Start of DATA IN THIS EXERCISE

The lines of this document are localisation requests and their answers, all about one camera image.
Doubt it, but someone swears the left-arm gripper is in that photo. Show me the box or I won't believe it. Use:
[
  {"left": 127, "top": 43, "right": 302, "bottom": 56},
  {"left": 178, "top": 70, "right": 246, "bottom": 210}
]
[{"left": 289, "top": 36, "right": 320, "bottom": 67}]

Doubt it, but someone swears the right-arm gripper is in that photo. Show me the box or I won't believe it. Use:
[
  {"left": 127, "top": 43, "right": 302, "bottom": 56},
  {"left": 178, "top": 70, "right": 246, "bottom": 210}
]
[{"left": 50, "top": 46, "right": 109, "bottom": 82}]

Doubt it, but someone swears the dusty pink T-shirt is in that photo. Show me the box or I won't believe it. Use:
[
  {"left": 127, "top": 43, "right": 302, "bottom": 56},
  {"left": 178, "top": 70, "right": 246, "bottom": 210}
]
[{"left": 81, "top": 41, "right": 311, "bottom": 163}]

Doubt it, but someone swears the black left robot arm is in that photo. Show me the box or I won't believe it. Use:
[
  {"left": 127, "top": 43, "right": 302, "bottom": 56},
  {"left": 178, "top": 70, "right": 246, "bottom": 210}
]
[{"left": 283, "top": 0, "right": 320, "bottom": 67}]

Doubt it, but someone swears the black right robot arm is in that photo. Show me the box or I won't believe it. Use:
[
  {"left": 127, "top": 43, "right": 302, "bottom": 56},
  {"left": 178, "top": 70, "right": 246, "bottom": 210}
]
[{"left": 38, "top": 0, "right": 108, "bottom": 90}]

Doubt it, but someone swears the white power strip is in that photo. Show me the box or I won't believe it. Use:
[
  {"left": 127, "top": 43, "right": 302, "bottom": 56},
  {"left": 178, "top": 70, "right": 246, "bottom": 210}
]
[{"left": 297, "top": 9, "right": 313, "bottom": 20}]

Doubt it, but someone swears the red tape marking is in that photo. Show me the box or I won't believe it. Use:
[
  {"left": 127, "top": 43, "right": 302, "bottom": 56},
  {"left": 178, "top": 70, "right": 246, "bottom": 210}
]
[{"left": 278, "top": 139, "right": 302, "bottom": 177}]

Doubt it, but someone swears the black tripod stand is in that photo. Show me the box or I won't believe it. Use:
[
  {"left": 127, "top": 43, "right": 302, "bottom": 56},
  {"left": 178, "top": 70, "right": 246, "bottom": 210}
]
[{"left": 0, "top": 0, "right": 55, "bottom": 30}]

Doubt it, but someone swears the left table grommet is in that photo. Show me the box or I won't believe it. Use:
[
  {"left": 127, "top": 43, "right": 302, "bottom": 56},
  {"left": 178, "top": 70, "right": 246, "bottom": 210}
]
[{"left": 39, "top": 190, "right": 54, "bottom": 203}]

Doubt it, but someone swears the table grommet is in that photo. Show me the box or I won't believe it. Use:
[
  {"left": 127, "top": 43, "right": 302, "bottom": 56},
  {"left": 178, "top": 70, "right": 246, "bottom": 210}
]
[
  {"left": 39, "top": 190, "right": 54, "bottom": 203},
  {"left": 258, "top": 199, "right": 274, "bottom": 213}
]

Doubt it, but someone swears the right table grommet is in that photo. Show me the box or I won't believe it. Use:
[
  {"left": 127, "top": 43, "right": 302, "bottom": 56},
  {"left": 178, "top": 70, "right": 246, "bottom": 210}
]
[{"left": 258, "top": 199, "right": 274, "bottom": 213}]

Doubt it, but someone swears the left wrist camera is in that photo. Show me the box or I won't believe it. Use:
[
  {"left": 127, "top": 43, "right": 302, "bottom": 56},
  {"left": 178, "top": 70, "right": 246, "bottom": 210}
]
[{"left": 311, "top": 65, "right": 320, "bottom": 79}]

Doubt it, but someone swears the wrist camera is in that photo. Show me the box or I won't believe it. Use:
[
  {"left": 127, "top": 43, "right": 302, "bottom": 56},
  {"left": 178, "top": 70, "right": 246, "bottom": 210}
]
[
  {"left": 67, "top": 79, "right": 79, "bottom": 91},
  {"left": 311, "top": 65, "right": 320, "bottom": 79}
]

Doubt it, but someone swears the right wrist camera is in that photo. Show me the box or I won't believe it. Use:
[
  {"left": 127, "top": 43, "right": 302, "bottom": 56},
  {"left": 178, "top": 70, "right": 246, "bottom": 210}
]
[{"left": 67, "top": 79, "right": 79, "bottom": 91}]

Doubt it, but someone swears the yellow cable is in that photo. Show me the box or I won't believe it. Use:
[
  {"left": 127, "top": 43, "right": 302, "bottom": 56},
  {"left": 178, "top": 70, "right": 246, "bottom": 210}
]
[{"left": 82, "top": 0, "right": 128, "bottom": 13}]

End of DATA IN THIS EXERCISE

§ **EXERCISE GOAL**:
An exact restatement of all the entries above is needed.

§ **EXPECTED ANSWER**:
The lines of this document are localisation requests and their answers, all about one camera image.
Doubt it, but someone swears the left-arm gripper is in that photo. Show me the box or I won't believe it. Use:
[
  {"left": 127, "top": 43, "right": 302, "bottom": 56},
  {"left": 178, "top": 70, "right": 246, "bottom": 210}
]
[{"left": 289, "top": 36, "right": 320, "bottom": 67}]

Doubt it, but someone swears the right-arm gripper is in that photo. Show me the box or I won't believe it. Use:
[
  {"left": 127, "top": 43, "right": 302, "bottom": 56},
  {"left": 178, "top": 70, "right": 246, "bottom": 210}
]
[{"left": 50, "top": 46, "right": 109, "bottom": 82}]

Doubt it, but someone swears the dusty pink T-shirt is in that photo. Show me the box or I won't believe it. Use:
[
  {"left": 127, "top": 43, "right": 302, "bottom": 56},
  {"left": 178, "top": 70, "right": 246, "bottom": 210}
]
[{"left": 81, "top": 41, "right": 311, "bottom": 163}]

Doubt it, but someone swears the black left robot arm is in that photo. Show me the box or I won't believe it. Use:
[
  {"left": 127, "top": 43, "right": 302, "bottom": 56},
  {"left": 178, "top": 70, "right": 246, "bottom": 210}
]
[{"left": 283, "top": 0, "right": 320, "bottom": 67}]

Doubt it, but someone swears the black right robot arm is in that photo. Show me the box or I won't believe it. Use:
[
  {"left": 127, "top": 43, "right": 302, "bottom": 56},
  {"left": 178, "top": 70, "right": 246, "bottom": 210}
]
[{"left": 38, "top": 0, "right": 108, "bottom": 90}]

Doubt it, but someone swears the white power strip is in that photo. Show me the box or I won't believe it. Use:
[
  {"left": 127, "top": 43, "right": 302, "bottom": 56},
  {"left": 178, "top": 70, "right": 246, "bottom": 210}
]
[{"left": 297, "top": 9, "right": 313, "bottom": 20}]

Doubt it, but someone swears the red tape marking is in that photo. Show me the box or I won't believe it. Use:
[
  {"left": 127, "top": 43, "right": 302, "bottom": 56},
  {"left": 178, "top": 70, "right": 246, "bottom": 210}
]
[{"left": 278, "top": 139, "right": 302, "bottom": 177}]

Doubt it, but someone swears the black tripod stand is in that photo. Show me the box or I won't believe it. Use:
[
  {"left": 127, "top": 43, "right": 302, "bottom": 56},
  {"left": 178, "top": 70, "right": 246, "bottom": 210}
]
[{"left": 0, "top": 0, "right": 55, "bottom": 30}]

Doubt it, but someone swears the left table grommet is in that photo. Show me the box or I won't believe it. Use:
[
  {"left": 127, "top": 43, "right": 302, "bottom": 56},
  {"left": 178, "top": 70, "right": 246, "bottom": 210}
]
[{"left": 39, "top": 190, "right": 54, "bottom": 203}]

Doubt it, but someone swears the table grommet is in that photo. Show me the box or I won't believe it. Use:
[
  {"left": 127, "top": 43, "right": 302, "bottom": 56},
  {"left": 178, "top": 70, "right": 246, "bottom": 210}
]
[
  {"left": 39, "top": 190, "right": 54, "bottom": 203},
  {"left": 258, "top": 199, "right": 274, "bottom": 213}
]

Doubt it, but someone swears the right table grommet is in that photo. Show me the box or I won't believe it. Use:
[
  {"left": 127, "top": 43, "right": 302, "bottom": 56},
  {"left": 178, "top": 70, "right": 246, "bottom": 210}
]
[{"left": 258, "top": 199, "right": 274, "bottom": 213}]

Doubt it, but someone swears the left wrist camera is in that photo. Show me the box or I won't believe it. Use:
[
  {"left": 127, "top": 43, "right": 302, "bottom": 56},
  {"left": 178, "top": 70, "right": 246, "bottom": 210}
]
[{"left": 311, "top": 65, "right": 320, "bottom": 79}]

Doubt it, but someone swears the wrist camera is in that photo. Show me the box or I won't believe it. Use:
[
  {"left": 127, "top": 43, "right": 302, "bottom": 56},
  {"left": 178, "top": 70, "right": 246, "bottom": 210}
]
[
  {"left": 67, "top": 79, "right": 79, "bottom": 91},
  {"left": 311, "top": 65, "right": 320, "bottom": 79}
]

Doubt it, but someone swears the right wrist camera is in that photo. Show me the box or I won't believe it. Use:
[
  {"left": 127, "top": 43, "right": 302, "bottom": 56},
  {"left": 178, "top": 70, "right": 246, "bottom": 210}
]
[{"left": 67, "top": 79, "right": 79, "bottom": 91}]

Doubt it, but someone swears the yellow cable is in that photo. Show me the box or I won't believe it. Use:
[
  {"left": 127, "top": 43, "right": 302, "bottom": 56},
  {"left": 178, "top": 70, "right": 246, "bottom": 210}
]
[{"left": 82, "top": 0, "right": 128, "bottom": 13}]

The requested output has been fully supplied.